Modulation of Electrocortical Brain Activity by Attention in Individuals with and without Tinnitus

1Department of Psychology, Neuroscience & Behaviour, McMaster University, 1280 Main Street West, Hamilton, ON, Canada L8S 4K1
2Department of Electrical and Computer Engineering, McMaster University, 1280 Main Street West, Hamilton, ON, Canada L8S 4K1
3McMaster Institute for Music and the Mind, McMaster University, 1280 Main Street West, Hamilton, ON, Canada L8S 4K1

Received 27 March 2014; Accepted 15 April 2014; Published 12 June 2014

Academic Editor: Aage Møller

Copyright © 2014 Brandon T. Paul et al. This is an open access article distributed under the Creative Commons Attribution License, which permits unrestricted use, distribution, and reproduction in any medium, provided the original work is properly cited.

Abstract

Age and hearing-level matched tinnitus and control groups were presented with a 40 Hz AM sound using a carrier frequency of either 5 kHz (in the tinnitus frequency region of the tinnitus subjects) or 500 Hz (below this region).
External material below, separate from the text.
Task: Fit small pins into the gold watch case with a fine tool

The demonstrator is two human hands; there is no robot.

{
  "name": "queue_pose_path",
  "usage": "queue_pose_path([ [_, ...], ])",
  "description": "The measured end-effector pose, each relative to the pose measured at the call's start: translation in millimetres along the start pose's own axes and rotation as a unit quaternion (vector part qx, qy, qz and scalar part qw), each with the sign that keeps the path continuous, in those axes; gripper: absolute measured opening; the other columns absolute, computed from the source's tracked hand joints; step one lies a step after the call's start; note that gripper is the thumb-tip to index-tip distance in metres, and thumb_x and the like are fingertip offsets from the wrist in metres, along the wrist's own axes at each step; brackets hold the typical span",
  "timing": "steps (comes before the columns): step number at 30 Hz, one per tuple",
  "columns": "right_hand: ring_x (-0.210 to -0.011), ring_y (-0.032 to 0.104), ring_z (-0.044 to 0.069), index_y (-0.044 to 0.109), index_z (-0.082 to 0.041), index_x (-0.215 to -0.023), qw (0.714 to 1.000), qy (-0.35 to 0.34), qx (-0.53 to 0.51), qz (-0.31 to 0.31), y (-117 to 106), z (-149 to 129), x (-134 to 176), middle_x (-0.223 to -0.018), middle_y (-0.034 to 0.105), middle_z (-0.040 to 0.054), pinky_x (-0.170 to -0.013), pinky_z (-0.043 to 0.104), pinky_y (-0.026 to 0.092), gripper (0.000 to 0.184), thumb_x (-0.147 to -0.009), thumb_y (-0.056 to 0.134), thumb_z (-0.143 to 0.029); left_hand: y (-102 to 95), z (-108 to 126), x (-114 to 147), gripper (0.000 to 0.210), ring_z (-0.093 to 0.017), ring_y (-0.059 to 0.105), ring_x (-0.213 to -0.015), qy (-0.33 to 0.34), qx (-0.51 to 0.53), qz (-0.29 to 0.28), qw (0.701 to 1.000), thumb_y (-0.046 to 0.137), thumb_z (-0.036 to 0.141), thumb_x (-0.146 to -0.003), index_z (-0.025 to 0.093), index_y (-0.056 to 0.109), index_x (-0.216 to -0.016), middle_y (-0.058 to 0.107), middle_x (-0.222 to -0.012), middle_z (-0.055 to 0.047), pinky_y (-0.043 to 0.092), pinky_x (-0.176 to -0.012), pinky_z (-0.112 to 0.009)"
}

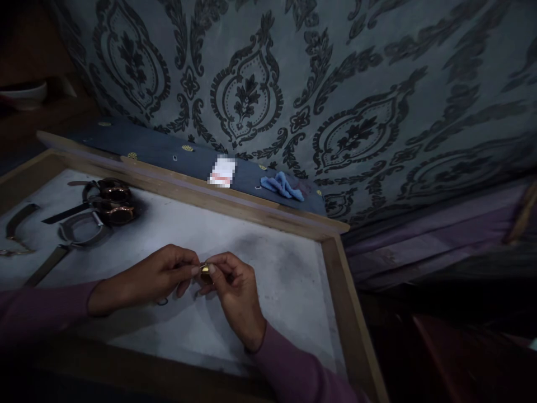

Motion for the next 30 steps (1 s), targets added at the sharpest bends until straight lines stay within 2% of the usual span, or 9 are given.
queue_pose_path([
  [24, -0.052, 0.063, 0.013, 0.066, -0.017, -0.076, 1.000, 0.017, 0.003, 0.011, -0.8, 1.6, 1.7, -0.066, 0.068, 0.0024, -0.050, 0.025, 0.057, 0.019, -0.077, 0.072, -0.035, 1.3, 11.0, 3.8, 0.028, -0.006, 0.042, -0.040, 0.046, -0.070, 0.035, 0.996, 0.043, 0.025, -0.088, 0.015, 0.055, -0.065, 0.051, -0.050, 0.004, 0.032, -0.044, -0.018],
  [30, -0.052, 0.062, 0.013, 0.066, -0.017, -0.074, 0.999, 0.023, -0.017, 0.015, 0.2, 1.4, 1.9, -0.064, 0.069, 0.0018, -0.049, 0.024, 0.056, 0.019, -0.077, 0.072, -0.035, 2.0, 13.8, 5.0, 0.029, -0.007, 0.045, -0.045, 0.068, -0.094, 0.041, 0.992, 0.043, 0.027, -0.090, 0.015, 0.055, -0.066, 0.052, -0.052, 0.004, 0.033, -0.047, -0.019],
])
Point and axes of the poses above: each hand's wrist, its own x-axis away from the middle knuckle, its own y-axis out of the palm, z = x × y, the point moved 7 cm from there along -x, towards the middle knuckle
On attended blocks subjects pressed a button after each sound indicating whether a single 40 Hz AM pulse of variable increased amplitude (target, probability 0.67) had or had not occurred. On passive blocks subjects rested and ignored the sounds. The amplitude of the 40 Hz auditory steady-state response (ASSR) localizing to primary auditory cortex (A1) increased with attention in control groups probed at 500 Hz and 5 kHz and in the tinnitus group probed at 500 Hz, but not in the tinnitus group probed at 5 kHz (128 channel EEG). N1 amplitude (this response localizing to nonprimary cortex, A2) increased with attention at both sound frequencies in controls but at neither frequency in tinnitus. We suggest that tinnitus-related neural activity occurring in the 5 kHz but not the 500 Hz region of tonotopic A1 disrupted attentional modulation of the 5 kHz ASSR in tinnitus subjects, while tinnitus-related activity in A1 distributing nontonotopically in A2 impaired modulation of N1 at both sound frequencies.